Exercise objective: For each line in the data below that has the word "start", copy that line.

Input data:
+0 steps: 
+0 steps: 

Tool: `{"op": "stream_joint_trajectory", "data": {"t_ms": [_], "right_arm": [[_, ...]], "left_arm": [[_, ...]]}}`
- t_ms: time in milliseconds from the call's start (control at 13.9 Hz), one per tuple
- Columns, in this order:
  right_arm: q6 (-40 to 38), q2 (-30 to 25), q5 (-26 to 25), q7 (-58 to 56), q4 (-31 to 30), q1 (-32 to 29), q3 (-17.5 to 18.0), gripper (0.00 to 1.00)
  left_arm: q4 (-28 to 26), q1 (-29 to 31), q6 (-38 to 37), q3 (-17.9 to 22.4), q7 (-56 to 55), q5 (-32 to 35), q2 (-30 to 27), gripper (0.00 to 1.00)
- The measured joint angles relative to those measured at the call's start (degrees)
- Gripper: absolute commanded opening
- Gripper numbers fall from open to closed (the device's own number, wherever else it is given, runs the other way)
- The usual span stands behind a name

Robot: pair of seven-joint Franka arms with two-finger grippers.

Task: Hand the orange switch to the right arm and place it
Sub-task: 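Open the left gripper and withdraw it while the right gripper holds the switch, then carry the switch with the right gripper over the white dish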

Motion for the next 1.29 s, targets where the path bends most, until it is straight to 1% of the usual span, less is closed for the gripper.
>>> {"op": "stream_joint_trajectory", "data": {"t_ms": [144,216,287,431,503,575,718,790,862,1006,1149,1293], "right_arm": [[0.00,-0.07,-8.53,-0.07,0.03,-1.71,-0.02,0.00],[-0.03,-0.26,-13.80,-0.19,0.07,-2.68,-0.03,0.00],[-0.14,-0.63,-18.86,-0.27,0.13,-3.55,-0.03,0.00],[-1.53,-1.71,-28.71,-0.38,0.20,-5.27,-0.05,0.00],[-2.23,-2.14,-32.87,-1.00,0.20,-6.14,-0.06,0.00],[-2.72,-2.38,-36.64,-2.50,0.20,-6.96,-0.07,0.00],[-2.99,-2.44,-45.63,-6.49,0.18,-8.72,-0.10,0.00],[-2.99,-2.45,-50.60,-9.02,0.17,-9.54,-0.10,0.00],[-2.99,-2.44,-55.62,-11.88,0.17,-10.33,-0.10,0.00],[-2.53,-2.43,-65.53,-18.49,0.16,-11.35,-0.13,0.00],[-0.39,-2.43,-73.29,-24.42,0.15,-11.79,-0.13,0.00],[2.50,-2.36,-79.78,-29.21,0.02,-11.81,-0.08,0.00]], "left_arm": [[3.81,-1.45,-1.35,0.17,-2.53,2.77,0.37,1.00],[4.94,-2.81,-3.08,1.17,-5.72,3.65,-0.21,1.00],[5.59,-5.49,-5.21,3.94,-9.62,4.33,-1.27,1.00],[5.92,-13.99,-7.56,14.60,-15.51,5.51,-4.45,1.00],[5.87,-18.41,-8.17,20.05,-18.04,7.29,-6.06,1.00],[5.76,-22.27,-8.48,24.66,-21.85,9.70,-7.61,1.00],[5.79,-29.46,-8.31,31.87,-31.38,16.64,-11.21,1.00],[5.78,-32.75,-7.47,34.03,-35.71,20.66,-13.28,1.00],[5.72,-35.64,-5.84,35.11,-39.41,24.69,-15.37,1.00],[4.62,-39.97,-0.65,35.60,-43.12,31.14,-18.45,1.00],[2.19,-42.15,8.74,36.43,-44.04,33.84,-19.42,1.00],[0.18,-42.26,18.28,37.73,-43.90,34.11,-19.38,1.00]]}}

Task response:
- t_ms: time in milliseconds from the call's start (control at 13.9 Hz), one per tuple
- The measured joint angles relative to those measured at the call's start (degrees)

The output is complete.